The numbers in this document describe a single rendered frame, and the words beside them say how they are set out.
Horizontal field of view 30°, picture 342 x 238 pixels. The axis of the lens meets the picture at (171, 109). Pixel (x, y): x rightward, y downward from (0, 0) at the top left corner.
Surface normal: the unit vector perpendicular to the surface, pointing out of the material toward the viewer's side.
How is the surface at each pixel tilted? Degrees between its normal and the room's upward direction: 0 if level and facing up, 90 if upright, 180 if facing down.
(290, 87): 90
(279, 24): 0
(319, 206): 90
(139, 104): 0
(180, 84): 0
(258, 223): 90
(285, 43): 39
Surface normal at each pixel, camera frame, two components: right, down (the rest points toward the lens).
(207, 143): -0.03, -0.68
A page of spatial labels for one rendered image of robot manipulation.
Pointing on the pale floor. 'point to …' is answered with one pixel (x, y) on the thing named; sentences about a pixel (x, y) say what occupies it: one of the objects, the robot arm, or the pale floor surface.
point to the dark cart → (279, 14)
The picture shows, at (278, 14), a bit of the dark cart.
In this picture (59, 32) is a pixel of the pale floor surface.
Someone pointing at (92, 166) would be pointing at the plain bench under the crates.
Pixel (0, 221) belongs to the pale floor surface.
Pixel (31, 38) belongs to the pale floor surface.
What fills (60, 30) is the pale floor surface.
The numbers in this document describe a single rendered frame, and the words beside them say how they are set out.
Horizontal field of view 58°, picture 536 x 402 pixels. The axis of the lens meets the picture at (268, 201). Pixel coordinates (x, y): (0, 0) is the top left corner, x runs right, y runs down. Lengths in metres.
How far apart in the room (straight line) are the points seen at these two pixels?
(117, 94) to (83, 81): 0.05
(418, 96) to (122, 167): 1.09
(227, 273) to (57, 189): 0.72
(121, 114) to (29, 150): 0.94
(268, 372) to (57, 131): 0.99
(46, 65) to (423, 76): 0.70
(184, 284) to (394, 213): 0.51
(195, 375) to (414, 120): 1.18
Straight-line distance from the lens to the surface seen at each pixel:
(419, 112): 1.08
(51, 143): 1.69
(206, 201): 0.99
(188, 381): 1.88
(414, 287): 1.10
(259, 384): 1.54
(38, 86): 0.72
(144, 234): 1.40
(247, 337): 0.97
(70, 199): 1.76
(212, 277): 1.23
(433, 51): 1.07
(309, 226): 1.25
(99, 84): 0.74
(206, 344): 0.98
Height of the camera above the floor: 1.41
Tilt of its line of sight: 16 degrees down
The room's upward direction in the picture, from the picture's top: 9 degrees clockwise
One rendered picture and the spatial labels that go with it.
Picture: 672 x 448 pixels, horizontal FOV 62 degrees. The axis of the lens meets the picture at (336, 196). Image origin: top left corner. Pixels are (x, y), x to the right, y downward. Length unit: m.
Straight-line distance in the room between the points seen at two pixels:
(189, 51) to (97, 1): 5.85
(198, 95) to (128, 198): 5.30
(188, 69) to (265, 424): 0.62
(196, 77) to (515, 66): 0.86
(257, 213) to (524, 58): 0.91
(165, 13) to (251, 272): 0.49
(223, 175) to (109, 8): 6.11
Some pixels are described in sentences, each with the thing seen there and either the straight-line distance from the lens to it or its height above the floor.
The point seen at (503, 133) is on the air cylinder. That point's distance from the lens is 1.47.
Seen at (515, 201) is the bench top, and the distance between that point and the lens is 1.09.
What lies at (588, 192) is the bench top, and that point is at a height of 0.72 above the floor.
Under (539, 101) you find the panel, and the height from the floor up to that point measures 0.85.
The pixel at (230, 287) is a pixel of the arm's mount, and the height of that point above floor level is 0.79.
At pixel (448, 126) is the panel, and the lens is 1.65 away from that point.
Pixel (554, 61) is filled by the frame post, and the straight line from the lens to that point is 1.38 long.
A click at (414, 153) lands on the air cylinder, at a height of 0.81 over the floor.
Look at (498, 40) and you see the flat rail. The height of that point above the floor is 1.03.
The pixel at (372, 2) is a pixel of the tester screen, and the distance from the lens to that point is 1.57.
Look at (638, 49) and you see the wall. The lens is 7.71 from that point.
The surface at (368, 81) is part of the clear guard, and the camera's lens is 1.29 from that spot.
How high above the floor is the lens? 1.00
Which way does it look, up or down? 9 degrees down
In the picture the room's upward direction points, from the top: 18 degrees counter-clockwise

_ _ _ _

## WORK ITEM
Reproduce precisely the span of lines that begins at the line containing "Which way does" and ends with the last line of the listing.

## WRITTEN SOLUTION
Which way does it look, up or down? 9 degrees down
In the picture the room's upward direction points, from the top: 18 degrees counter-clockwise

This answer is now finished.